In the first of a two-part series, resident film buff Conor Barry talks to the brains behind Disney Pixar’s latest movie Up. First up (ahem) is director Pete Docter

Pixar are known for their unconventional film concepts. Their latest, Up, may be the strangest of all: an elderly widower uses his house as a transportation device to fulfil a childhood dream of adventuring to South America. This is clearly not your standard children’s film fare. otwo caught up with director Pete Docter to get the inside scoop on this strange idea.

“It actually evolved from another that was even more bizarre, so when we landed on the old man and the floating house, that seemed a little tame by comparison,” reminisces Docter. “And I think the important thing was that we had already arrived at an emotional foundation when you met this guy as a kid. And I think that’s what really landed the story; by the time he floats his house away you’re like, ‘yeah, that’s great!’, and that’s important.”

“It would take – and we figured it out – twenty-three-and-a-half million balloons to lift the house”

One of the major appeals of any Pixar film is that they aim for both kids and adults. This is taken to the extreme in Up with the first ten minutes producing more tears than laughs. Was Docter consciously catering to both children and adults? “Not really,” he admits. “I mean, we know there are going to be kids watching, starting with my own, so I definitely had that in the back of my head.”

No; instead Docter seems to be aiming much closer to home. “I’m the first audience,” laughs Docter, “so I’m trying to entertain myself and the other guys I’m working with. It’s a very collaborative group effort so I’m making sure that [co-director] Bob Peterson and my close collaborators are all having a good time. At some point, like every four months, we show it to the other directors and if those guys fall asleep we know we’ve got some issues.”

Pete DocterA noticeable point about Docter’s backlog of films (which includes the underrated, by Pixar standard, Monsters Inc.) is that he tends to include children in his films. I was curious to see how difficult it was to work with newcomer Jordon Nagai who provides the voice for naive sidekick Russell. “We’ll do the copy game where we’ll be like, ‘Say it like this’, and we’ll do it and he’ll do it back. Then we’ll say, ‘Louder!’ That was especially true of Nagai. He was seven when we started and he had never acted before. We just liked his voice; he had a very sweet kind of innocent voice. To get him to some of the places we needed in the film was not easy.” But the effort shows with Nagai giving one of the most realistic child performances in recent memory. “I think the way we originally wrote it was quite different and it just wasn’t playing; we couldn’t get what we wanted from Jordan. So we rewrote it to better suit the type of kid he was, and that’s where we ended up. So, it’s by listening to the actors and sensing what works and what doesn’t. You know, the actors themselves affected the characters quite a bit.”

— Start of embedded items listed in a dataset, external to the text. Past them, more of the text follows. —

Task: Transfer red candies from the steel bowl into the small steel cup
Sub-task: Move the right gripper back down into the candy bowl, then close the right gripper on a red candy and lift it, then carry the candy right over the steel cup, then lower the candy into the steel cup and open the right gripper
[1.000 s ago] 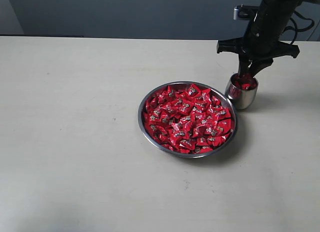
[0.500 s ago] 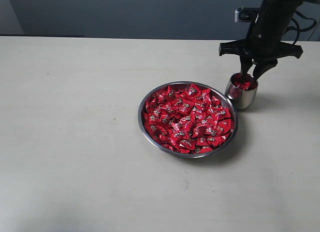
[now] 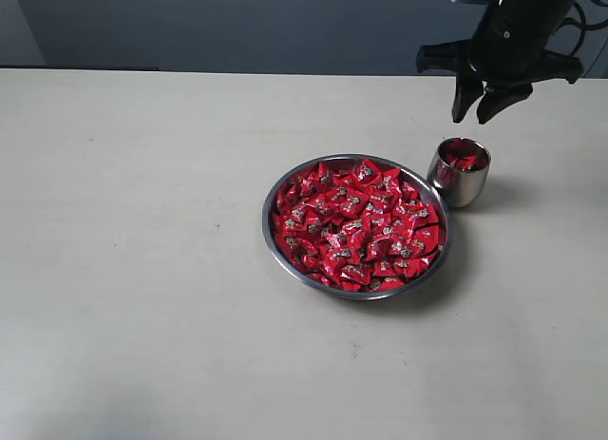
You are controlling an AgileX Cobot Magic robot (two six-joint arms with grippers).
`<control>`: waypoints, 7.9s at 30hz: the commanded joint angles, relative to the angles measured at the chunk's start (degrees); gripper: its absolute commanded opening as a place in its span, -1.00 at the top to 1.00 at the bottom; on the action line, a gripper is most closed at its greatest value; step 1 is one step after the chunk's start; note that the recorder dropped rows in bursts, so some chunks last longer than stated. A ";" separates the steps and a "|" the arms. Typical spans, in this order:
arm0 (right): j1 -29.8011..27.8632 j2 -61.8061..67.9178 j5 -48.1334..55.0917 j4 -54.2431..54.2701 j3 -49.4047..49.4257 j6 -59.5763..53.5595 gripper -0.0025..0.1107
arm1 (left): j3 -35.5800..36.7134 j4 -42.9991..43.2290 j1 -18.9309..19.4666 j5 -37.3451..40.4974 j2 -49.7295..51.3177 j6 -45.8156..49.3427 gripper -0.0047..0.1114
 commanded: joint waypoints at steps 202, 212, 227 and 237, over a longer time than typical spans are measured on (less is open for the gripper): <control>1.07 0.67 -19.16 -10.19 13.17 -3.56 0.97 | 0.26 0.11 -0.38 -0.45 -0.27 -0.08 0.91; 1.07 0.67 -19.05 -9.69 13.17 -3.71 0.97 | 0.26 0.11 -0.38 -0.45 -0.27 -0.08 0.91; 1.07 0.67 -18.16 -9.13 13.17 -3.71 0.44 | 0.26 0.11 -0.38 -0.45 -0.27 -0.08 0.91; 1.07 0.67 -17.67 -8.97 13.17 -3.71 0.44 | 0.26 0.11 -0.38 -0.45 -0.27 -0.08 0.91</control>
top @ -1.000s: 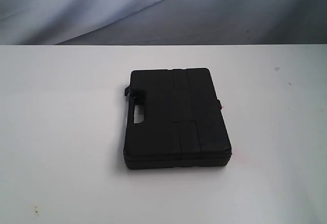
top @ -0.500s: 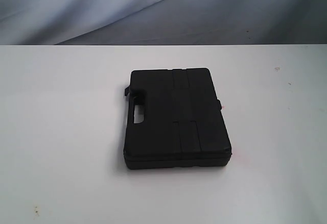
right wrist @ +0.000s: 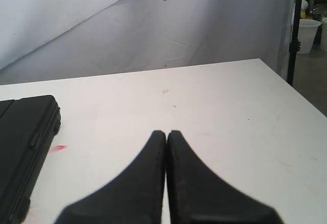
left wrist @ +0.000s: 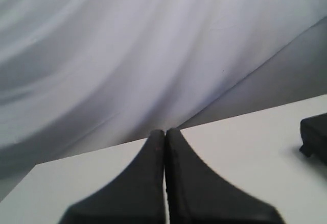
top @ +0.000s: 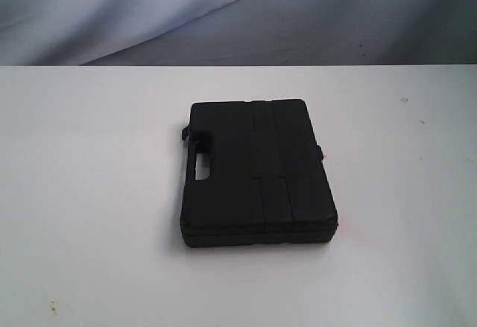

Pixar are known for pushing the boundaries of CGI technology and Up is no different. The film goes for a purposely simplistic style that was anything but easy to program. Why did Docter decide to go for this drawing style of animation? “Here’s my thinking. Okay, it’s a film about a guy who ties balloons to his house and floats away. And you could do this in live action special effects, you can try to tell the same story in live action. But I don’t know that you’d ever quite fully accept it unless you made it a kind of [Monty Python artist] Terry Gilliam-stylised world. It would take – and we figured it out – twenty-three-and-a-half million balloons to lift the house. And that would be impossible to blow them up and tie them to the roof. Even then it would probably rip the chimney out as opposed to flying the house.

“So we needed to create a world in which a floating house was possible. If you shoot everything with tons of detail and sound and dialogue and everything, to me that’s not as affecting as taking some things away. So in the end we ended up making it fairly stylised; we stripped away all the dialogue and in doing so, I think – the same with the design, even by stripping away and caricaturing design – you encourage the audience to imbue the character in the movie with a little bit more of their own. They’re able to project their own ‘what are they talking about here?’ or ‘what happened right before that?’ And it becomes more alive in their own head than had I just fed them everything.”

Pixar have always made more than just children’s films, but they gained a new respectability recently when they became the first animated film to open the Cannes Film Festival. At this stage does Docter accept that his films are being viewed as ‘art’?

“I think the line between the two is blurry,” he contends, “because I always feel like art is entertainment – and I know that might sound kind of weird, or crass, but it’s about communication; so even though it’s an ink splotch on a canvas, if it doesn’t say something to the audience that’s looking at it, I don’t really get it. It has to speak somehow and the audience has to look at it and go, ‘I’m affected by this’.